When costs go up, so do profits? That’s not how capitalism is supposed to work, but that is the recent trend. For over a year now, consumers and businesses, both in the U.S. and worldwide, have struggled with stubborn inflation. But the soaring costs haven’t prevented corporations from raking in record profits. The companies in last year’s Fortune 500 alone generated an all-time high $1.8 trillion in profit on $16.1 trillion in revenue. Voices largely on the left side of the political spectrum have been sounding the alarm on this—think: Bernie Sanders in Congress or Jon Stewart’s recent grilling of former Treasury Secretary Larry Summers—but now an economist at one of the world’s oldest and greatest investment banks is singing the same tune.
Albert Edwards, a global strategist at the 159-year-old bank Société Générale, just released a blistering note on the phenomenon that has come to be called Greedflation. Corporations, particularly in developed economies like the U.S. and U.K., have used rising raw material costs amid the pandemic and the war in Ukraine as an “excuse” to raise prices and expand profit margins to new heights, he said. And the French investment bank isn’t just historic: It’s one of the select banks considered to be “systemically important” by the Financial Stability Board, the G20’s international body dedicated to safeguarding the global financial system.
Furthermore, Edwards wrote, in the Tuesday edition of his Global Strategy Weekly, after four decades of working in finance, he’s never seen anything like the “unprecedented” and “astonishing” levels of corporate Greedflation in this economic cycle. To his point, a January study from the Federal Reserve Bank of Kansas City found that “markup growth”—the increase in the ratio between the price a firm charges and its cost of production—was a far more important factor driving inflation in 2021 than it has been throughout economic history.
Typically, higher commodity prices and labor costs squeeze corporate margins, especially if the economy is slowing. But Edwards pointed to data released by the Bureau of Economic Analysis (BEA) last week that showed profit margins still near a record high relative to costs in the fourth quarter. The strategist said he assumed margins would have “declined sharply” at the end of last year as the economy slowed, but instead, “How wrong I was!”
Societe Generale
Edwards added that he fears the “super-normal profit margins” of corporations in the U.S. and abroad could eventually “inflame social unrest” if consumers continue to struggle with inflation.
“The end of Greedflation must surely come. Otherwise, we may be looking at the end of capitalism,” he warned. “This is a big issue for policymakers that simply cannot be ignored any longer.”
Edwards’s note could be significant in bringing a viewpoint that has thus far lived on the progressive fringe into the mainstream. For instance, a debate over Greedflation broke out last month, during former Daily Show host Jon Stewart’s interview with Larry Summers on his new Apple TV show, The Problem. As Stewart and Summers debated whether the Fed was right to pressure wages to fall by raising interest rates in its inflation fight, Stewart pivoted: “Why aren’t we attacking corporate profit in any way? Because that’s been estimated to be 30% of inflation, 40% of inflation?”
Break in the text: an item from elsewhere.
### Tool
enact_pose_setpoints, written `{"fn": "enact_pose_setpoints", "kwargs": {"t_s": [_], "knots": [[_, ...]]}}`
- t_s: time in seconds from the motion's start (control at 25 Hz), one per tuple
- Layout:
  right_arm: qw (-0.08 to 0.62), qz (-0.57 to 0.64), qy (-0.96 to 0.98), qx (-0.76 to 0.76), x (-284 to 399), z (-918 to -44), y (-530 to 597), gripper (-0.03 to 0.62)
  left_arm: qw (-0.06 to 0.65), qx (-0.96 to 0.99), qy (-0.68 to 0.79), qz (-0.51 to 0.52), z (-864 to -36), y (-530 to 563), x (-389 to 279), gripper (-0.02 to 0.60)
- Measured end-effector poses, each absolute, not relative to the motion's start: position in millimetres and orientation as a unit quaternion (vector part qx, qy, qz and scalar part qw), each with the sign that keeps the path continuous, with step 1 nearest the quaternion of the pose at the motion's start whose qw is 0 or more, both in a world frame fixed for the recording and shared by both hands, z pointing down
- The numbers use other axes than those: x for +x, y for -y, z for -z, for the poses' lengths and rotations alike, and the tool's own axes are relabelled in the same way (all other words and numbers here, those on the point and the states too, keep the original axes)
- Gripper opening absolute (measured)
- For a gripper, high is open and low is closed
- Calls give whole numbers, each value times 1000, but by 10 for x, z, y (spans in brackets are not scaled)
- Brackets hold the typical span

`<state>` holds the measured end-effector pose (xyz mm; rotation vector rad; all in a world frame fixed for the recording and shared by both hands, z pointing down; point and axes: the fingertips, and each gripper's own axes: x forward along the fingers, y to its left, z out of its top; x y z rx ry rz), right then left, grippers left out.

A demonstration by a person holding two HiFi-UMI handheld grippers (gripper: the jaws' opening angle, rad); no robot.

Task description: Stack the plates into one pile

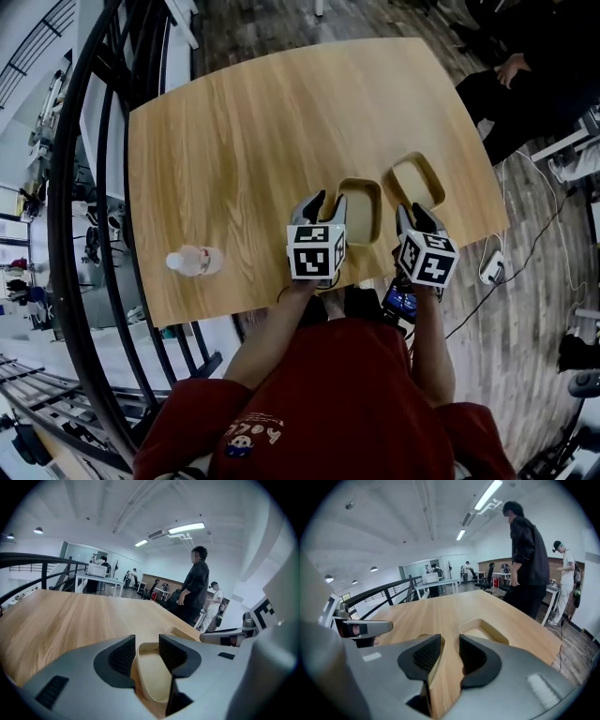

Summers was quick to respond that he didn’t think it was “a tenable view that all of a sudden corporations became greedy.” Edwards seems to be saying that it actually is quite tenable.
Time to control prices?
Edwards proposed a controversial solution to fix the rise of Greedflation, which he said reflects his “weakening confidence” in the capitalist system itself. In a once unthinkable twist to “those of us who lived through the failed prices and incomes policies of the 1970s,” Edwards said there is a tool for this kind of problem, and it’s from that same decade: price controls.
Price controls—or when a government mandates the prices businesses are allowed to charge consumers—have been blamed for everything from the fall of the first Babylonian Empire in 1595 BC to the long lines at the gas pump of the Nixon and Carter administrations in the ’70s. One of the most common stories about the supposed folly of price controls comes from the Roman emperor Diocletian, who enacted an “edict on maximum prices” for labor, commodities, and more to combat rampant inflation in AD 301. But the edict, which included a death penalty for anyone who broke it, eventually backfired, creating a scarcity of goods and reliance on government wheat that led to its repeal.
Edwards noted that many of his colleagues are “less sympathetic to the use of price controls” because of this history, but he argues their use may be warranted because “something seems to have broken with capitalism.”
The strategist referenced a paper by University of Massachusetts Amherst economists Isabella Weber and Evan Wasner, titled, “Sellers’ Inflation, Profits and Conflict: Why Can Large Firms Hike Prices in an Emergency?” which found that corporations engaged in “price gouging” during the pandemic and argued temporary price controls may be the only way to prevent the “inflationary spirals” that could come as a result of this gouging.
“Looking at their conclusions on how to deal with Greedflation, price controls seem to emerge as a favorite method of control,” Edwards argued.